**Required work:** Give again the lines of the data from its first line through the line with "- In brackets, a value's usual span". Change nothing.

**Data provided:**
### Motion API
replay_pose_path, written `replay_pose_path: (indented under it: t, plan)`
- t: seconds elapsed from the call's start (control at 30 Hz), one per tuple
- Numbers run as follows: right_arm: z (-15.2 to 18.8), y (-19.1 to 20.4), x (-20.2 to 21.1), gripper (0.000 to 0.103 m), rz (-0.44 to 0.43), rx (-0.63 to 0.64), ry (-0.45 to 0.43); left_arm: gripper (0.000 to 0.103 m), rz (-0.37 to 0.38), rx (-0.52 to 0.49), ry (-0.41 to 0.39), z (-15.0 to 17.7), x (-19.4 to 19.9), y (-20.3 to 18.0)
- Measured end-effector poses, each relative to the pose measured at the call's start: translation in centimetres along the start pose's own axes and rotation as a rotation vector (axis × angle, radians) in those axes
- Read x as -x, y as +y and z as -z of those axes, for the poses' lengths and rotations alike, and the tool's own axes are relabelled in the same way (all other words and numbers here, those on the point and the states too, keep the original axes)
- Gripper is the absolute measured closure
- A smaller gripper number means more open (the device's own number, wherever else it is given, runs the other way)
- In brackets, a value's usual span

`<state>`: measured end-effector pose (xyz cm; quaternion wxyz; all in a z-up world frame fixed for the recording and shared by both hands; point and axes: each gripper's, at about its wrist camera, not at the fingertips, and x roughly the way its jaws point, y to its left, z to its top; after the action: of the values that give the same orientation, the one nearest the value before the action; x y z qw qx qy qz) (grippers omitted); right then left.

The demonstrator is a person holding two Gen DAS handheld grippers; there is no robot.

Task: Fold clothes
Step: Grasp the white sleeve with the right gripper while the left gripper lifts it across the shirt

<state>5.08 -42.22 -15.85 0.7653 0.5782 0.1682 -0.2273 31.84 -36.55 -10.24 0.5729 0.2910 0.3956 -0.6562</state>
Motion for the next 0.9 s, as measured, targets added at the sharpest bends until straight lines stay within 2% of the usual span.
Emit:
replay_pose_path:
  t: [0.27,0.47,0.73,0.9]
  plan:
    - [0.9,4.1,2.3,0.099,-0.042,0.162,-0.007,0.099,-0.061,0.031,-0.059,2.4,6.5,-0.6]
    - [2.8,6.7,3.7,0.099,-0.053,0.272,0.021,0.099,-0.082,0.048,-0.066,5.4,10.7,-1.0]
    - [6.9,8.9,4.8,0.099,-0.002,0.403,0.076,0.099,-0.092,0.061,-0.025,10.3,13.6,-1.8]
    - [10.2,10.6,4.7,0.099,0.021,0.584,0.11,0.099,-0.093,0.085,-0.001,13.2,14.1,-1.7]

**Solution for this exercise:**
### Motion API
replay_pose_path, written `replay_pose_path: (indented under it: t, plan)`
- t: seconds elapsed from the call's start (control at 30 Hz), one per tuple
- Numbers run as follows: right_arm: z (-15.2 to 18.8), y (-19.1 to 20.4), x (-20.2 to 21.1), gripper (0.000 to 0.103 m), rz (-0.44 to 0.43), rx (-0.63 to 0.64), ry (-0.45 to 0.43); left_arm: gripper (0.000 to 0.103 m), rz (-0.37 to 0.38), rx (-0.52 to 0.49), ry (-0.41 to 0.39), z (-15.0 to 17.7), x (-19.4 to 19.9), y (-20.3 to 18.0)
- Measured end-effector poses, each relative to the pose measured at the call's start: translation in centimetres along the start pose's own axes and rotation as a rotation vector (axis × angle, radians) in those axes
- Read x as -x, y as +y and z as -z of those axes, for the poses' lengths and rotations alike, and the tool's own axes are relabelled in the same way (all other words and numbers here, those on the point and the states too, keep the original axes)
- Gripper is the absolute measured closure
- A smaller gripper number means more open (the device's own number, wherever else it is given, runs the other way)
- In brackets, a value's usual span

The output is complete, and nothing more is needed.